**Given material**:
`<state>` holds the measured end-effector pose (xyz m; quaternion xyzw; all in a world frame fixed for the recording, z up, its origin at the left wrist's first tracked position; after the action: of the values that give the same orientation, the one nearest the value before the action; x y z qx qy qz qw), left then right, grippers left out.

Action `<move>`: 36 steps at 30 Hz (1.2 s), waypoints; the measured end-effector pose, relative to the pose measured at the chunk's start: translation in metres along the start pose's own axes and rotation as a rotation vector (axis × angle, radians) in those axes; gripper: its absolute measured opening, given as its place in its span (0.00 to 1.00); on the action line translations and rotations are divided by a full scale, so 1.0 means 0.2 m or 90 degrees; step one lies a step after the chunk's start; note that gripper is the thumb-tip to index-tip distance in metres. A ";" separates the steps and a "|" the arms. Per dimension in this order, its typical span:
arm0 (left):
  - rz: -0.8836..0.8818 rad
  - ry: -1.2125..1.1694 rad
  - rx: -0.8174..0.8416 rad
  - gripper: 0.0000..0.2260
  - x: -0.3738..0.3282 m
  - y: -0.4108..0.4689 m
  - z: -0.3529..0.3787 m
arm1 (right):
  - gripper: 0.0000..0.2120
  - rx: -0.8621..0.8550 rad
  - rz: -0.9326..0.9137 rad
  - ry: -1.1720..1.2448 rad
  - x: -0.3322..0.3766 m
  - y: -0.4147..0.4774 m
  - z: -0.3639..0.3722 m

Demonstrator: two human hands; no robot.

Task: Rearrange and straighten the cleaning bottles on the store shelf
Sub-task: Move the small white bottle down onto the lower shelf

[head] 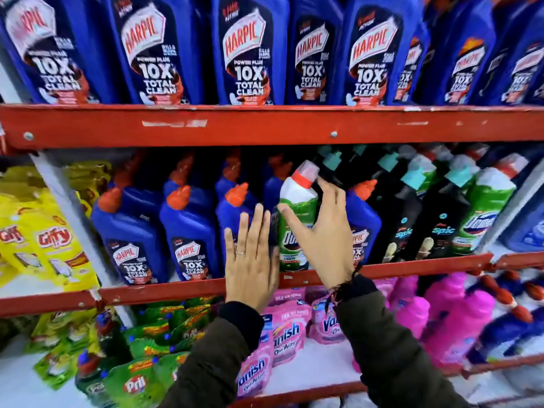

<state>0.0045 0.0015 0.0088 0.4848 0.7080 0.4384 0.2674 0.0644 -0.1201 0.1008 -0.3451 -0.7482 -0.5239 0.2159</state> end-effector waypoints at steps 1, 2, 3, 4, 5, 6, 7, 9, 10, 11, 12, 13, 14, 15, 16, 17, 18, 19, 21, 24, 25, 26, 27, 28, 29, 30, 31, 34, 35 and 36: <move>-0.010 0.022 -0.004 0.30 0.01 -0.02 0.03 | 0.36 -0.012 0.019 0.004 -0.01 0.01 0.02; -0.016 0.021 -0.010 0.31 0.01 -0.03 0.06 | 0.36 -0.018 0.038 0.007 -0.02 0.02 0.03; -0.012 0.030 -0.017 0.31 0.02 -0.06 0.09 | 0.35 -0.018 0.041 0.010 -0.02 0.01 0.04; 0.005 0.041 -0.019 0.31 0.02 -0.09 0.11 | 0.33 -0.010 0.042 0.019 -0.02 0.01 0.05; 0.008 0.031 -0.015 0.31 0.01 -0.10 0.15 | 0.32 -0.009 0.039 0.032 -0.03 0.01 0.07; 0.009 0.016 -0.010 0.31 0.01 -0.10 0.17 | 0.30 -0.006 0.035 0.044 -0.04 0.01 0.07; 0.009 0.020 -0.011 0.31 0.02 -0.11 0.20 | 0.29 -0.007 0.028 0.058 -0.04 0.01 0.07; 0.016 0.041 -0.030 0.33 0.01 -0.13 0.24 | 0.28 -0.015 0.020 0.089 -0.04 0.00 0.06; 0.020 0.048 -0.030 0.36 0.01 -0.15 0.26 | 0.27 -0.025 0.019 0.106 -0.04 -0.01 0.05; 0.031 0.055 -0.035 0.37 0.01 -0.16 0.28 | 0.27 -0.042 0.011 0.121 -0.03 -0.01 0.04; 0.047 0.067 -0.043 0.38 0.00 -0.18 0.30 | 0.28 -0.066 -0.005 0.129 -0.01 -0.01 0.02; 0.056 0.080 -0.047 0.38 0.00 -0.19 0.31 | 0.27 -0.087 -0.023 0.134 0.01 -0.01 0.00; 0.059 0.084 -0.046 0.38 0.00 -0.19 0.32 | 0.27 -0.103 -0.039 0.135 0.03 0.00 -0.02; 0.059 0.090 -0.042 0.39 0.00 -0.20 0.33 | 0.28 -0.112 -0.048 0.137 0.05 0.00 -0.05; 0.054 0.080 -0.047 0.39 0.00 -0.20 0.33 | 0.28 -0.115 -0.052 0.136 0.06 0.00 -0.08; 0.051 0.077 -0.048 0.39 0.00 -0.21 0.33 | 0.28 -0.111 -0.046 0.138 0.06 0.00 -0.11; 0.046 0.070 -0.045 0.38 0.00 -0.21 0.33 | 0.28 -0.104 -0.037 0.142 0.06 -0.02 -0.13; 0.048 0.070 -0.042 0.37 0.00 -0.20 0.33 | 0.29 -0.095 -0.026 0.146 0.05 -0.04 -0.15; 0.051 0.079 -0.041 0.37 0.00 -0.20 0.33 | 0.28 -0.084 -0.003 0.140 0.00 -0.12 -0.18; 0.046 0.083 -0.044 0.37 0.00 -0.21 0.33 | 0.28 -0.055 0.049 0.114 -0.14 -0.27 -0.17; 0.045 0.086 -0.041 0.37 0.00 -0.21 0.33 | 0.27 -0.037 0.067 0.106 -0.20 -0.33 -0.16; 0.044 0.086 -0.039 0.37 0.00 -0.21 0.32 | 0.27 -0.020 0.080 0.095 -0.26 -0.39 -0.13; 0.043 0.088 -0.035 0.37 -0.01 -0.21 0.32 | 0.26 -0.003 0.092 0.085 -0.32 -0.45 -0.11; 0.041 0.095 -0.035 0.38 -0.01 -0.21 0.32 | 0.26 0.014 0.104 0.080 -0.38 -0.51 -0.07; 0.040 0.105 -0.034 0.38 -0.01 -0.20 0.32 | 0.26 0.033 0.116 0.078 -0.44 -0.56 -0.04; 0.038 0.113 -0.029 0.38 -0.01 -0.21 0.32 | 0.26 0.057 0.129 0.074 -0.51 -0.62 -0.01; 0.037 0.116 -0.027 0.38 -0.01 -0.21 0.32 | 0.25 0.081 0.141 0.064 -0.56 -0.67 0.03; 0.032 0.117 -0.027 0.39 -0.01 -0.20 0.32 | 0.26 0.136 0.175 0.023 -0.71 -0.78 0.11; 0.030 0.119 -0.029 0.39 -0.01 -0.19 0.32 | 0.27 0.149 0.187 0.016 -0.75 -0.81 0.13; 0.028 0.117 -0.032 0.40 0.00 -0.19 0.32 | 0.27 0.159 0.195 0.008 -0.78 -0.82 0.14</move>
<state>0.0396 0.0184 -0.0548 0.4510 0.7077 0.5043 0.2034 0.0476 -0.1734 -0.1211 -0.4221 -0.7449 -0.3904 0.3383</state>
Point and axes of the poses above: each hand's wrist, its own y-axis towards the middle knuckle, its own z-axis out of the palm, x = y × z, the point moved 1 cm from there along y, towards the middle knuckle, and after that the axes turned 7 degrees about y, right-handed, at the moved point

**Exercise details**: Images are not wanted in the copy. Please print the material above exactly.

**Final answer**:
`<state>` holds the measured end-effector pose (xyz m; quaternion xyzw; all in a world frame fixed for the recording, z up, its origin at the left wrist's first tracked position; after the action: of the values that give the same orientation, the one nearest the value before the action; x y z qx qy qz qw), left then right, grippers left out.

Action `<move>`: 36 steps at 30 Hz (1.2 s), waypoints; the measured end-effector pose, relative to the pose measured at the chunk's start: translation in metres along the start pose's own axes and rotation as a rotation vector (axis × angle, radians) in those axes; gripper: its absolute measured opening, given as its place in its span (0.00 to 1.00); on the action line translations and rotations are divided by a full scale, so 1.0 means 0.2 m or 90 degrees; step one lies a step after the chunk's start; note that gripper is the thumb-tip to index-tip distance in metres. A ";" separates the steps and a "|" the arms. Per dimension in this order, its typical span:
arm0 (left):
  - rz: -0.8836..0.8818 rad
  - ry: -1.2125..1.1694 rad
  - rx: -0.8174..0.8416 rad
  - gripper: 0.0000..0.2260
  - x: -0.3738..0.3282 m
  - y: -0.4108..0.4689 m
  - z: -0.3529..0.3787 m
arm1 (right):
  - gripper: 0.0000..0.2120
  - rx: -0.8621..0.8550 rad
  - rz: -0.9326..0.9137 rad
  - ry: -1.1720..1.2448 rad
  - x: -0.3322..0.3766 m
  - y: -0.4147..0.4774 m
  - z: -0.3639..0.3722 m

Demonstrator: two human hands; no robot.

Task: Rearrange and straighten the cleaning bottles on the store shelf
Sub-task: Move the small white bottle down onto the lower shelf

[head] 

<state>0.0045 0.0015 0.0088 0.4848 0.7080 0.4384 0.2674 0.0644 -0.1201 0.1008 -0.3451 -0.7482 -0.5239 0.2159</state> end-effector waypoints at steps 1, 2, 3, 4, 5, 6, 7, 9, 10, 11, 12, 13, 14, 15, 16, 17, 18, 19, 21, 24, 25, 26, 27, 28, 29, 30, 31, 34, 35 and 36: <move>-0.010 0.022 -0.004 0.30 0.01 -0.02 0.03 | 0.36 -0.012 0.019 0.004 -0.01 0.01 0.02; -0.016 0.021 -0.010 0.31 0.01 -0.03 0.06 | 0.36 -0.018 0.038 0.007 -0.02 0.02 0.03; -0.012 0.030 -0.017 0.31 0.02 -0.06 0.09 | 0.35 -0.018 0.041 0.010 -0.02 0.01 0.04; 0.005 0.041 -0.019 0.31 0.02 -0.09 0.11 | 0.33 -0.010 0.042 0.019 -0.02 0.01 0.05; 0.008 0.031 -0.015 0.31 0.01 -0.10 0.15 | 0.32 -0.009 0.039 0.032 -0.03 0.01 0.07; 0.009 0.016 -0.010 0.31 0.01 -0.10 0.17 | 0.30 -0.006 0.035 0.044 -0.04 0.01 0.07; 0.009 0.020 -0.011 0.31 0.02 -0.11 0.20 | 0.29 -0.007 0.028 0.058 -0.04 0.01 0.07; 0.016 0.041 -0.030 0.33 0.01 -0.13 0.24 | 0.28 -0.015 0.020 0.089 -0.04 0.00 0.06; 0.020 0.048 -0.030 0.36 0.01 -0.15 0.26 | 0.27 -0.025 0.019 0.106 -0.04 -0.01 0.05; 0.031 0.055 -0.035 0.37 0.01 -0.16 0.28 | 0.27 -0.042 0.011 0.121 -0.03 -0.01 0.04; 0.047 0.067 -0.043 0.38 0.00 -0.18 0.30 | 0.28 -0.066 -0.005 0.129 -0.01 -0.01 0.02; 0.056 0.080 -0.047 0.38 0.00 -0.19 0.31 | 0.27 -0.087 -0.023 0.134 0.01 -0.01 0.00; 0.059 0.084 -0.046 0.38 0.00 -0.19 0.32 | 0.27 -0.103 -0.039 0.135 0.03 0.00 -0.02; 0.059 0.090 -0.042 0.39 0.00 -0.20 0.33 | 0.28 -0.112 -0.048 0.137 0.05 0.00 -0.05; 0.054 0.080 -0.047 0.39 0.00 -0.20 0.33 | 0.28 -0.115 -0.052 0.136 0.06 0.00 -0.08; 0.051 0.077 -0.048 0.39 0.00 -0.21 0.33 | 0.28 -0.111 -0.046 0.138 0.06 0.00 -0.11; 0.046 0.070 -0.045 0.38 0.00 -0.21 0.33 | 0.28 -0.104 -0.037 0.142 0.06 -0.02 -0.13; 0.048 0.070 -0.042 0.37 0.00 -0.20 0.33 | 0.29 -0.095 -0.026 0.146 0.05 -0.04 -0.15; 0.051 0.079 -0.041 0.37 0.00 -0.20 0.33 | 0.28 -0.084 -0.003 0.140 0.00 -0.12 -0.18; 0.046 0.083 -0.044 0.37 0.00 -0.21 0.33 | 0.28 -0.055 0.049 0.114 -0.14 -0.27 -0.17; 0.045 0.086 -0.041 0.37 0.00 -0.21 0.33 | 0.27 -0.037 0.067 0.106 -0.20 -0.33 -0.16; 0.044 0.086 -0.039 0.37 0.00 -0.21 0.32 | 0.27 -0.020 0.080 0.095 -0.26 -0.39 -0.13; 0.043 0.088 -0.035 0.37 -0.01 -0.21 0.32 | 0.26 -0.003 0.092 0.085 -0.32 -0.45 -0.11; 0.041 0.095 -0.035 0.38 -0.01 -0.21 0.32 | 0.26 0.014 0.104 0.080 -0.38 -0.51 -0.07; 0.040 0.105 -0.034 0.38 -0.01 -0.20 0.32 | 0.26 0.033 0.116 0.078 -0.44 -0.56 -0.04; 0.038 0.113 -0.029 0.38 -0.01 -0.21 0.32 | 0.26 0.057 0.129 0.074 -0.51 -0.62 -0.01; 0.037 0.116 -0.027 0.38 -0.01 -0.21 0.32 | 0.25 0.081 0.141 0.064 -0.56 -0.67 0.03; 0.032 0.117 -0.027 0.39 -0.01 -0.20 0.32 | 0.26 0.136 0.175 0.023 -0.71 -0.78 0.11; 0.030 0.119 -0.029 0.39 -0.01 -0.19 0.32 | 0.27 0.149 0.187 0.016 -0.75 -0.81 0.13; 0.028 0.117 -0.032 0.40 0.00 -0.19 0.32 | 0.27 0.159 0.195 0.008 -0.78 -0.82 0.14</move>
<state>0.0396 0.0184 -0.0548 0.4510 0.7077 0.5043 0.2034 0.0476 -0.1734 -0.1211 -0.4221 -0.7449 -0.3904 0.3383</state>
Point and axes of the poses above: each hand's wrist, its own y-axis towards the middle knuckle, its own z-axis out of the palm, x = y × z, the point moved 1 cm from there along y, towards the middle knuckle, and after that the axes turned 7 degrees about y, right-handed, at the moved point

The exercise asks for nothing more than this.